▶ _WHAT THE TASK REQUIRES_: Lines below containing the word "moved" should be copied out.

▶ _GIVEN ENTRIES_:
------------------------------

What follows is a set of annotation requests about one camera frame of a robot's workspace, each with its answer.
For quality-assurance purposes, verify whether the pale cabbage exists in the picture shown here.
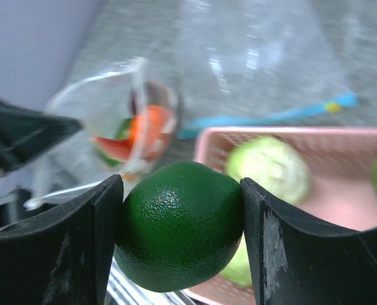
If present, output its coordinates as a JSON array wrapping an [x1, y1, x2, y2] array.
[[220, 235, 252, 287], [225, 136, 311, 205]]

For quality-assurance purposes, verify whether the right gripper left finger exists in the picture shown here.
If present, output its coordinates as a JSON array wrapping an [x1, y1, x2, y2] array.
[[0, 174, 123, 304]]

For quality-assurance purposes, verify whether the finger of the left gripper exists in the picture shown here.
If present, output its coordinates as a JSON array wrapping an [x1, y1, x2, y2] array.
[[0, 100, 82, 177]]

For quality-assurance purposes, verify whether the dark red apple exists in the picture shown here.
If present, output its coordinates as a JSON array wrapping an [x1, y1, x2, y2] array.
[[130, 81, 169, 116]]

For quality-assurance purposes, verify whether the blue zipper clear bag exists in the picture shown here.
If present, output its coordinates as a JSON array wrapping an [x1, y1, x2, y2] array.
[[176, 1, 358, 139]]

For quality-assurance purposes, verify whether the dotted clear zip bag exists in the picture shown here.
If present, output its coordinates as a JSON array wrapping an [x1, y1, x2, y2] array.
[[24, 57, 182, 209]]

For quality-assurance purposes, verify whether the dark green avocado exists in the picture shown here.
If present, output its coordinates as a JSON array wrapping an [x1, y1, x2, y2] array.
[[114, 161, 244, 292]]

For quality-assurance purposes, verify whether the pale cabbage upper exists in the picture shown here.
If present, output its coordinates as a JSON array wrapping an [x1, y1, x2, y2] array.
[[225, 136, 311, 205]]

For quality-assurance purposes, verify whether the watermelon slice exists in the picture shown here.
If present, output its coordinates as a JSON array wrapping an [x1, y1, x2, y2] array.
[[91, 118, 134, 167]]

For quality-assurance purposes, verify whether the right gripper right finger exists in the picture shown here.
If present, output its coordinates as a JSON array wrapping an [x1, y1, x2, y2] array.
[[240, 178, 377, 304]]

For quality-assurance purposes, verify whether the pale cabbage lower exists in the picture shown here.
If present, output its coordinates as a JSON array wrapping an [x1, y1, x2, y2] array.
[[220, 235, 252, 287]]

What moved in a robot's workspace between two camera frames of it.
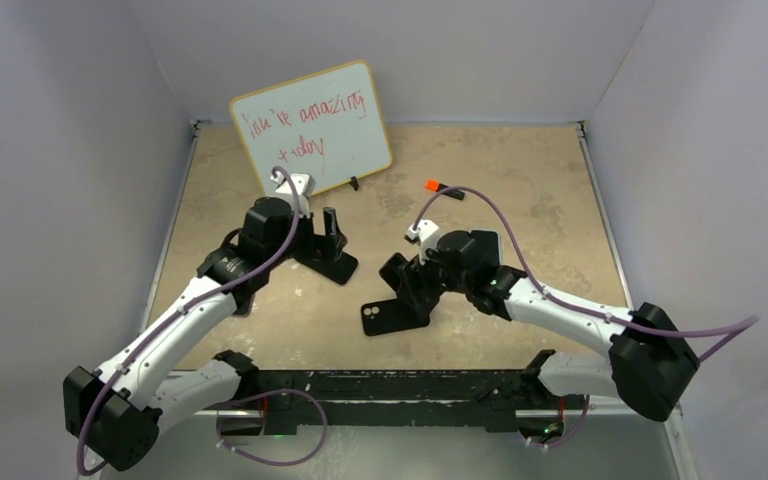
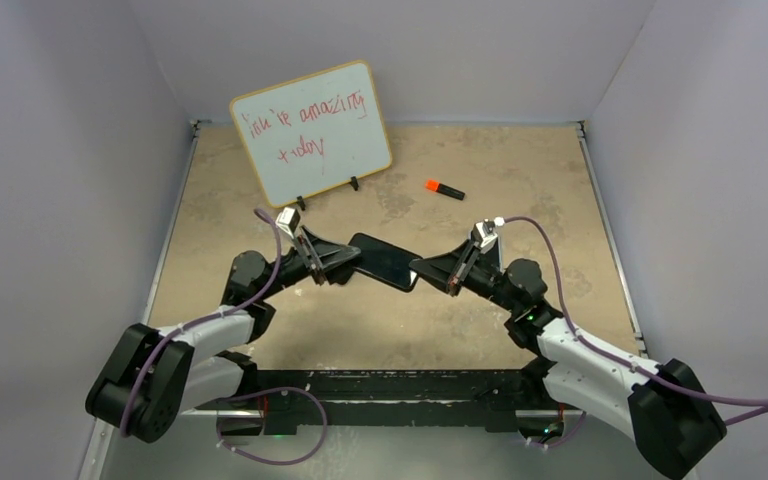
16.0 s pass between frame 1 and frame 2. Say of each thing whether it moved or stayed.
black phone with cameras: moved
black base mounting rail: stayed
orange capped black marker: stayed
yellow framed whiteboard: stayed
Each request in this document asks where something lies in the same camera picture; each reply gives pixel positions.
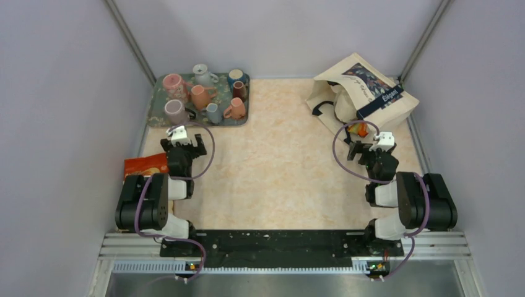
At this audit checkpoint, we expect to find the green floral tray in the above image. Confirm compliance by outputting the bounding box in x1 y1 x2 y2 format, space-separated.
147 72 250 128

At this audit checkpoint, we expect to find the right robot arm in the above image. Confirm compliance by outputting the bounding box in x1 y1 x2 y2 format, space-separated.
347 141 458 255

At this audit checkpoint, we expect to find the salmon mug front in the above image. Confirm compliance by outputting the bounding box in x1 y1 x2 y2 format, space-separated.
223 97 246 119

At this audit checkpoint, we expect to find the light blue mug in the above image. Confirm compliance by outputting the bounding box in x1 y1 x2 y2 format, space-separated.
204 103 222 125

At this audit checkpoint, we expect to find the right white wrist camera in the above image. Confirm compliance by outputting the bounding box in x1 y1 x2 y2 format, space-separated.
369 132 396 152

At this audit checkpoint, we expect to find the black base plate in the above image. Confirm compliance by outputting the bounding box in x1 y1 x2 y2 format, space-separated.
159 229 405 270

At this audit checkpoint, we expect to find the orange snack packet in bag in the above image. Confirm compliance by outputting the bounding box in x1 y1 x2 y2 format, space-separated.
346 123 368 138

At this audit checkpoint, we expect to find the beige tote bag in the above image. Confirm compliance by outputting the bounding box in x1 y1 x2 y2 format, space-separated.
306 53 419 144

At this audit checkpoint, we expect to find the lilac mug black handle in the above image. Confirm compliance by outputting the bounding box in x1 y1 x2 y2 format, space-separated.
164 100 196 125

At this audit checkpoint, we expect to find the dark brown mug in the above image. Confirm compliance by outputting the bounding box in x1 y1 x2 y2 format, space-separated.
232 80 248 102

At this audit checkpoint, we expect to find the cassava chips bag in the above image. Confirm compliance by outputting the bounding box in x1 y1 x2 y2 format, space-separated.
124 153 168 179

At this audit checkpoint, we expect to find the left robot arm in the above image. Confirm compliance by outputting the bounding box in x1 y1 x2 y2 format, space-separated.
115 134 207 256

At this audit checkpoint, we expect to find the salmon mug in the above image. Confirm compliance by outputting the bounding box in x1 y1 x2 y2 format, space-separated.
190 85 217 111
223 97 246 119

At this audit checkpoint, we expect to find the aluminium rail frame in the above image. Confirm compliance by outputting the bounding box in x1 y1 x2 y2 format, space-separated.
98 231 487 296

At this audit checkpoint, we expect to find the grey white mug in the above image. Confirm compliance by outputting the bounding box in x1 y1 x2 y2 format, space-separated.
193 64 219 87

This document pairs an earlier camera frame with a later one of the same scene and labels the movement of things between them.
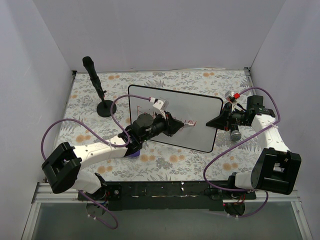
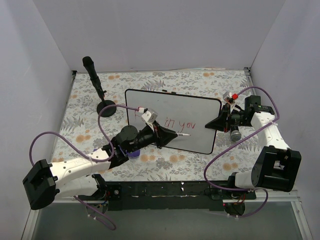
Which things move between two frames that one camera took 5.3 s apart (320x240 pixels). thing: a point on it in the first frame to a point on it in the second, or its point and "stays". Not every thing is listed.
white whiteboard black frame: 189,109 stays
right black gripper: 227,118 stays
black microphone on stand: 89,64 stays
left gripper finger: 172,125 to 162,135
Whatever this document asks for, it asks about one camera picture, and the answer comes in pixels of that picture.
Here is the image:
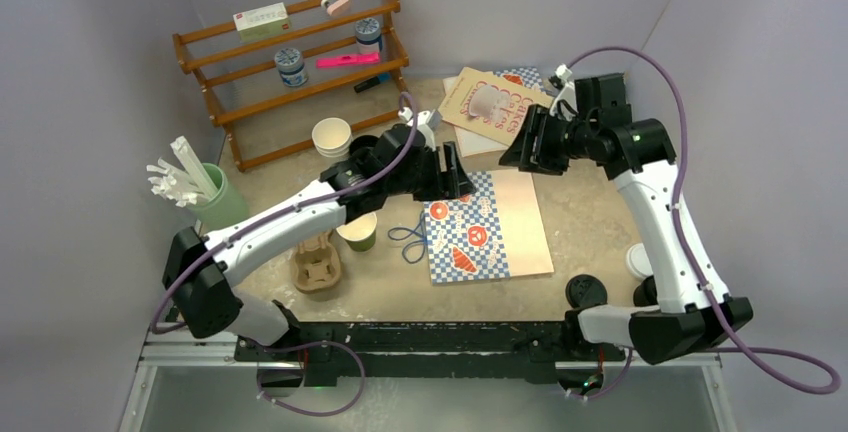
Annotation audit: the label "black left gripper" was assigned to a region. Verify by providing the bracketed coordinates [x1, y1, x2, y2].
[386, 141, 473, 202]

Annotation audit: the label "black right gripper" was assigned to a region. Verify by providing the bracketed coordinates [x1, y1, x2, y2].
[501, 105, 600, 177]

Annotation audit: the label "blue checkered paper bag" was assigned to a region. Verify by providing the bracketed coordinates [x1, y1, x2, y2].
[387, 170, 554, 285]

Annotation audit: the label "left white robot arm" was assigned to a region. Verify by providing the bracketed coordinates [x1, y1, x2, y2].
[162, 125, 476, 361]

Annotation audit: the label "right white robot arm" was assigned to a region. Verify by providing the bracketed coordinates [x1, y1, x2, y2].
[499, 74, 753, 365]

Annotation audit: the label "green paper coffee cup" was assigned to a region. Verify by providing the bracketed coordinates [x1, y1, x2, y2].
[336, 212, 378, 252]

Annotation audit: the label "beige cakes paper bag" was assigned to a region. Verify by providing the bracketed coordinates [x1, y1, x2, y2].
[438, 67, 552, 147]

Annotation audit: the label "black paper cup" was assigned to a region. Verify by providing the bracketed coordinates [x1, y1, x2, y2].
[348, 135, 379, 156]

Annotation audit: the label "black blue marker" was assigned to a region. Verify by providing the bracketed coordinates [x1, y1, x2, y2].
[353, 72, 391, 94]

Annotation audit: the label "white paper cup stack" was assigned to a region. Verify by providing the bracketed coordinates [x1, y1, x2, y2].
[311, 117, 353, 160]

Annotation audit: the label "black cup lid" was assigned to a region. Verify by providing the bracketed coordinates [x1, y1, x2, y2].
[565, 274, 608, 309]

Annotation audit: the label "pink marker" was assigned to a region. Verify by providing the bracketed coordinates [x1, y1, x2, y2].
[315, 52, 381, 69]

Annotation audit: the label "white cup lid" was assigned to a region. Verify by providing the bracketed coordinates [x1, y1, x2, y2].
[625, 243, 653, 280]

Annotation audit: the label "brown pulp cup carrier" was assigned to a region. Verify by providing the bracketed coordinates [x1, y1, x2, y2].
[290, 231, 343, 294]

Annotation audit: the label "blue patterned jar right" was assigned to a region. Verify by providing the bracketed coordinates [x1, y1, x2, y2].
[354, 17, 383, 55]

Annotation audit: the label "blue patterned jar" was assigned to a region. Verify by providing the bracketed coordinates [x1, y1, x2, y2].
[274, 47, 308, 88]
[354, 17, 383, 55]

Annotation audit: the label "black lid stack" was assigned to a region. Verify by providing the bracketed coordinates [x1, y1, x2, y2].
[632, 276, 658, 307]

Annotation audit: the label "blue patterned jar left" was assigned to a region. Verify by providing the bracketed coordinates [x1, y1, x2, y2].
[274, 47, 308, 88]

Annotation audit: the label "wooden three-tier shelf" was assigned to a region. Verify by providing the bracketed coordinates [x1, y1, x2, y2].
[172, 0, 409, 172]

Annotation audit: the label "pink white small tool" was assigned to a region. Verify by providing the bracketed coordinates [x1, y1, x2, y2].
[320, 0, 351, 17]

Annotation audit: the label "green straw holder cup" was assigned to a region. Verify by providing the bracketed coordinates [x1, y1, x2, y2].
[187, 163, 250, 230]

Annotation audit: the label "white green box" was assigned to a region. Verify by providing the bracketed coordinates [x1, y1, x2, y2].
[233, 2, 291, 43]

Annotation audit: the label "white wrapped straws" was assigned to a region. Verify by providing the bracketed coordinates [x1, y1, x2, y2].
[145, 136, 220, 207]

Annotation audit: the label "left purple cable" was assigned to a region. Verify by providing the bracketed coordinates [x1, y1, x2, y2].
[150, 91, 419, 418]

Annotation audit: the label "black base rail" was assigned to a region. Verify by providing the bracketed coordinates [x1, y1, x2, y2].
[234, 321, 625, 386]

------------------------------

▶ _RESPONSE_:
What moved in a robot's workspace between two camera frames of it.
16.0 s pass between frame 1 and frame 2. Say of each thing whether it moved or stayed.
black phone with cameras: moved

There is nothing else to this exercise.